An exact transcript is required of the lines below, from the one containing "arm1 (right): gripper" through the very last; leave every picture out of it.
★ ★ ★ ★
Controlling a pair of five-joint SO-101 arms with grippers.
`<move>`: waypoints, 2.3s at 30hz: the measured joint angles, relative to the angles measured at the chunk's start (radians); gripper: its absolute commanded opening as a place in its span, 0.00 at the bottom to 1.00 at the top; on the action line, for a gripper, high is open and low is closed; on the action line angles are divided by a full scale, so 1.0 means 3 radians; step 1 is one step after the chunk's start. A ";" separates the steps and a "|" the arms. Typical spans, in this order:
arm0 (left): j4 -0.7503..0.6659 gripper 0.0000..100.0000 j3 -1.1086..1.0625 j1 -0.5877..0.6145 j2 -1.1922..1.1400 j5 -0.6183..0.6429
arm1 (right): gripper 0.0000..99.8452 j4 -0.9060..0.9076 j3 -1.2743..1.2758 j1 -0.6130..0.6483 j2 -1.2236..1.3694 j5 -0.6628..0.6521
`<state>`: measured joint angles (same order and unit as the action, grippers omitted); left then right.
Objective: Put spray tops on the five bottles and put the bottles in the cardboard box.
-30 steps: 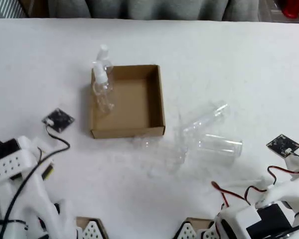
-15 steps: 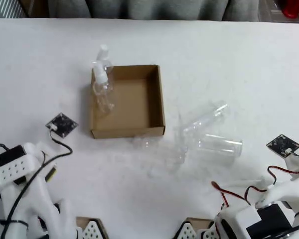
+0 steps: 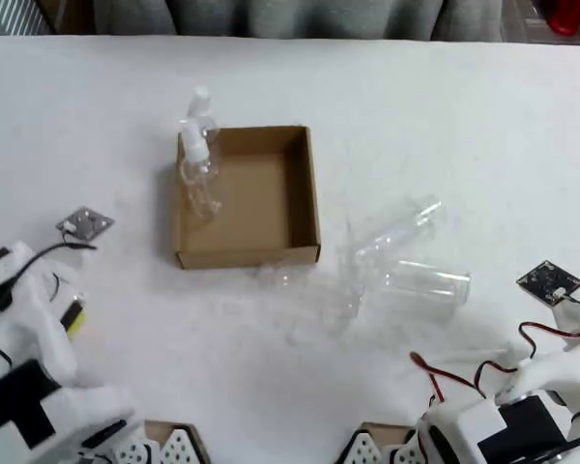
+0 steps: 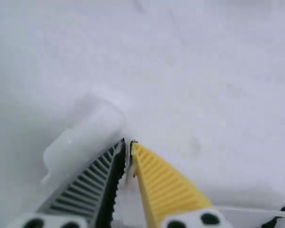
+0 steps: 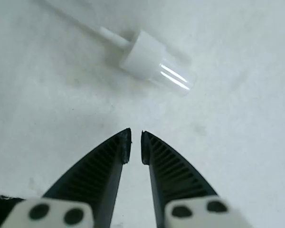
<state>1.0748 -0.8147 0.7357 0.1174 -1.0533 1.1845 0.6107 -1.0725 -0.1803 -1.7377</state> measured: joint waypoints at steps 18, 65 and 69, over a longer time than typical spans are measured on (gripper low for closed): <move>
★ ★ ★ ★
[Answer to the exercise]
arm1 (right): gripper 0.0000..99.8452 j4 -0.9060..0.9076 j3 -1.2743..1.2758 j1 -0.6130..0.6483 j2 -1.2236..1.3694 j5 -0.6628..0.6521
`<state>`: measured joint angles (same order and unit as the action, grippers omitted); left then right.
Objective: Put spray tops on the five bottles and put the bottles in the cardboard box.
-30 steps: 
-15 steps: 
+0 steps: 
+0 steps: 
+0 steps: 
<state>1.0748 -0.8147 0.7357 0.1174 -1.0533 1.1845 0.6107 -1.0725 -0.1803 -1.7377</state> measured: joint waypoints at steps 18, 65 and 69, over a longer time than typical spans are measured on (gripper low for closed): <move>

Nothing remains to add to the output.